EXERCISE DETAILS
Every single entry must be restated word for word.

DATA RECORDS
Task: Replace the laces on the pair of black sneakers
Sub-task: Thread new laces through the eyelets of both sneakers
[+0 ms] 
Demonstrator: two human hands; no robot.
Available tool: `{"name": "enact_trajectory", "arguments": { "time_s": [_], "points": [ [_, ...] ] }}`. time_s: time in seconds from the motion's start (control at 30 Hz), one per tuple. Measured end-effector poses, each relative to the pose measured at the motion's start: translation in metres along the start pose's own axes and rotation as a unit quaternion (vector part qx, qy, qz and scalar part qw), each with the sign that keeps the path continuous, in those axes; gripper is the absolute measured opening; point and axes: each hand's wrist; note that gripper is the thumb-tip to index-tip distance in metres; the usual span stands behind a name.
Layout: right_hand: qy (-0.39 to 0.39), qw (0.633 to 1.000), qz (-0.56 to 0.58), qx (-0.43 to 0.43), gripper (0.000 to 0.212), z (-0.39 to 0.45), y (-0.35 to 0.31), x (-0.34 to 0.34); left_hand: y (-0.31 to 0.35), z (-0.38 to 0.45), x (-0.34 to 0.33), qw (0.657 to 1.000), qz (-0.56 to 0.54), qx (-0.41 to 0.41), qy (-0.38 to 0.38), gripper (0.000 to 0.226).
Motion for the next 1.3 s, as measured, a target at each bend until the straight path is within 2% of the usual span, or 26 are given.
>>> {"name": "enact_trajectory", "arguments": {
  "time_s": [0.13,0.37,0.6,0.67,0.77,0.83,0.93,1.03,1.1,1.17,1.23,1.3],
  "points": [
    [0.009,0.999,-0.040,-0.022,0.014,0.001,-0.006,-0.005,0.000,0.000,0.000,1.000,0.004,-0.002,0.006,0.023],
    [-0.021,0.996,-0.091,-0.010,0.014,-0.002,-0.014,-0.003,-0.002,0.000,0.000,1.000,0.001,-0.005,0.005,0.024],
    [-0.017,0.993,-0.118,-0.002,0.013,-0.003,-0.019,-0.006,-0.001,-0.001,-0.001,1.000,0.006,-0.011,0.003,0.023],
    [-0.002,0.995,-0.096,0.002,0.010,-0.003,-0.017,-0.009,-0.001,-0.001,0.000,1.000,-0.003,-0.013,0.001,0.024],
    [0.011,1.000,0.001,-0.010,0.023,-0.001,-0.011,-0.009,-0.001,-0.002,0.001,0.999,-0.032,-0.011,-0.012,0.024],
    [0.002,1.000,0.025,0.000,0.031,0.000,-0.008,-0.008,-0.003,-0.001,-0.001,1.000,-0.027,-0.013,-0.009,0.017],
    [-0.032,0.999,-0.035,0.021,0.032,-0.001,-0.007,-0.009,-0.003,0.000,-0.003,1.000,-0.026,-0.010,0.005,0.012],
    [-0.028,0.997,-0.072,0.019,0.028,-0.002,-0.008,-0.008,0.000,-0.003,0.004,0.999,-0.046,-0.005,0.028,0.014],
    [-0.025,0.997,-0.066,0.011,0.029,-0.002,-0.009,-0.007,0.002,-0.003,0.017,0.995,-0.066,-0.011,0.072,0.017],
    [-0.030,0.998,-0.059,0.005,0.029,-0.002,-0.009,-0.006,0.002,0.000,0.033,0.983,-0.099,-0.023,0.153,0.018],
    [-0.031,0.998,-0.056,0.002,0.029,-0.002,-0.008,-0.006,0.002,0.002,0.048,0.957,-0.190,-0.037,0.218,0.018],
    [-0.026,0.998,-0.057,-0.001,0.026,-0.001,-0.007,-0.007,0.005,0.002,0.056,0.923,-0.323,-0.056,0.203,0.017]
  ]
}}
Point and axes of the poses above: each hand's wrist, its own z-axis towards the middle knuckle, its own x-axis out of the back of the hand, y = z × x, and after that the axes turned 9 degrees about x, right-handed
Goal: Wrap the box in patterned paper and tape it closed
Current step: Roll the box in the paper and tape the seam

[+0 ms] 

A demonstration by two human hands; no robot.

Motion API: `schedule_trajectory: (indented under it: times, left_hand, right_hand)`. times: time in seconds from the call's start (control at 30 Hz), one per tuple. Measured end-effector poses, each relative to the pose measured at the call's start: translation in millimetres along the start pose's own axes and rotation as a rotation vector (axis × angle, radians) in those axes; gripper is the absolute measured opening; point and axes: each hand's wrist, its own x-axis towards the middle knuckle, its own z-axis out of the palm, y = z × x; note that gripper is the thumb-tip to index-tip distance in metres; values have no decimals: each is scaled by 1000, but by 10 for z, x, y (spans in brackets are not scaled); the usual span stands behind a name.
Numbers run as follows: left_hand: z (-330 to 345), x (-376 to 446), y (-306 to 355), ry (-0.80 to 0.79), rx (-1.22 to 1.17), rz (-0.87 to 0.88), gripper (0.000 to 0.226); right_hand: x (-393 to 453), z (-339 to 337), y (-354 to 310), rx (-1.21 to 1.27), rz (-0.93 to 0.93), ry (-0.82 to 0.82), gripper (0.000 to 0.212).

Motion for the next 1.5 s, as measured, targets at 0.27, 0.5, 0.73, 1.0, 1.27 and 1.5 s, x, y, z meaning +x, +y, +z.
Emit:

ANSWER TO THE PROBLEM
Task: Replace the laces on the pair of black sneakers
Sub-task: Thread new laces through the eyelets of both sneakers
[+0 ms] 
Demonstrator: two human hands; no robot.
Available tool: `{"name": "enact_trajectory", "arguments": { "time_s": [_], "points": [ [_, ...] ] }}`. time_s: time in seconds from the motion's start (control at 30 Hz), one per tuple. Measured end-effector poses, each relative to the pose measured at the motion's start: translation in metres along the start pose's own axes and rotation as a unit quaternion (vector part qx, qy, qz and scalar part qw), each with the sign that keeps the path continuous, in those axes; gripper is the absolute measured opening; point and axes: each hand's wrist; note that gripper is the thumb-tip to index-tip distance in metres; the usual span stands behind a name.
Layout: right_hand: qy (-0.39 to 0.39), qw (0.633 to 1.000), qz (-0.56 to 0.58), qx (-0.43 to 0.43), gripper (0.000 to 0.212), z (-0.39 to 0.45), y (-0.35 to 0.31), x (-0.34 to 0.34); left_hand: y (-0.31 to 0.35), z (-0.38 to 0.45), x (-0.34 to 0.33), qw (0.657 to 1.000), qz (-0.56 to 0.54), qx (-0.41 to 0.41), qy (-0.38 to 0.38), gripper (0.000 to 0.226).
Motion for the next 1.3 s, as measured, a target at each bend until the straight path is within 2% of the usual span, or 26 are given.
>>> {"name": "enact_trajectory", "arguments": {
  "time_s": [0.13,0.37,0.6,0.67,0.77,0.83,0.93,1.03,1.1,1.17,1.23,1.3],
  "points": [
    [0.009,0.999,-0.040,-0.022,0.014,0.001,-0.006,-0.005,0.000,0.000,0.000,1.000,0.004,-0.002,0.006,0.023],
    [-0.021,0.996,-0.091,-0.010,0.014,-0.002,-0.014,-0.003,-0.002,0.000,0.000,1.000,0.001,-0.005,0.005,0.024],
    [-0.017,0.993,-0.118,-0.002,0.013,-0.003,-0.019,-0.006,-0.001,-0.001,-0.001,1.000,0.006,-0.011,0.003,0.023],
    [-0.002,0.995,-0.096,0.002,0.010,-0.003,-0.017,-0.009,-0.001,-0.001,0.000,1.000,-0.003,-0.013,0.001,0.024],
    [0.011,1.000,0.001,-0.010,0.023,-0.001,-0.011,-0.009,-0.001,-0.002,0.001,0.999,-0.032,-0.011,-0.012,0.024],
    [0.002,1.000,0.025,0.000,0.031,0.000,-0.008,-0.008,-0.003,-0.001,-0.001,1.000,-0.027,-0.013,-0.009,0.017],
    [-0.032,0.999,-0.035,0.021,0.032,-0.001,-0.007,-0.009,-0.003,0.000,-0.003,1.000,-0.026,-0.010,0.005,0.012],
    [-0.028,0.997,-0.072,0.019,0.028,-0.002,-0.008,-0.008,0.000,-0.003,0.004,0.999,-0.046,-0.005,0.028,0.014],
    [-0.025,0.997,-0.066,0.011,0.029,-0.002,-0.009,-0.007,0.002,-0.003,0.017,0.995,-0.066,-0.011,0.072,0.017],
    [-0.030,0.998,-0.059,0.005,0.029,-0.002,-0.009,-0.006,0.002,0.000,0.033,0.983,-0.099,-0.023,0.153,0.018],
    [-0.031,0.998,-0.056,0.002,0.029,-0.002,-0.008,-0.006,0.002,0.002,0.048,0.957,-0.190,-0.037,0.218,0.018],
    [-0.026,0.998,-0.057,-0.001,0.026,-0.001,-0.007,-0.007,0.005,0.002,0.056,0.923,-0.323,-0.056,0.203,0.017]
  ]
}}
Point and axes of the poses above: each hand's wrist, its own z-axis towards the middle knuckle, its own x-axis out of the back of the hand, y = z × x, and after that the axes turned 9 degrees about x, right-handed
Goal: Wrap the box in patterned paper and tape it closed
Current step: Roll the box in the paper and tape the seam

[+0 ms] 

A demonstration by two human hands; no robot.

Motion API: `schedule_trajectory: (indented under it: times, left_hand, right_hand)`. times: time in seconds from the call's start (control at 30 Hz), one per tuple. Measured end-effector poses, each relative to the pose measured at the call's start: translation in millimetres along the start pose's own axes and rotation as a rotation vector (axis × angle, radians) in those axes; gripper is the absolute measured opening; point and axes: each hand's wrist, its own x-axis towards the middle knuckle, its own z-axis out of the palm, y = z × x; note that gripper is the thumb-tip to index-tip distance in metres; values have no decimals: each is scaled by 1000, but by 10 for z, x, y (spans in brackets are not scaled); the usual span stands behind a name.
Numbers run as follows: left_hand: z (-330 to 345), x (-376 to 446), y (-306 to 355), ry (-0.80 to 0.79), rx (-1.22 to 1.17), rz (-0.87 to 0.88), gripper (0.000 to 0.226); right_hand: x (-393 to 453), z (-339 to 337), y (-354 to 310), rx (-1.21 to 1.27), rz (-0.93 to 0.93), ry (-0.82 to 0.82), gripper (0.000 to 0.212).

Motion for the next 1.5 s, as measured, targets at 0.27, 0.5, 0.73, 1.0, 1.27 and 1.5 s, x, y, z meaning +x, +y, +z.
Emit:

Nothing further is needed for the answer.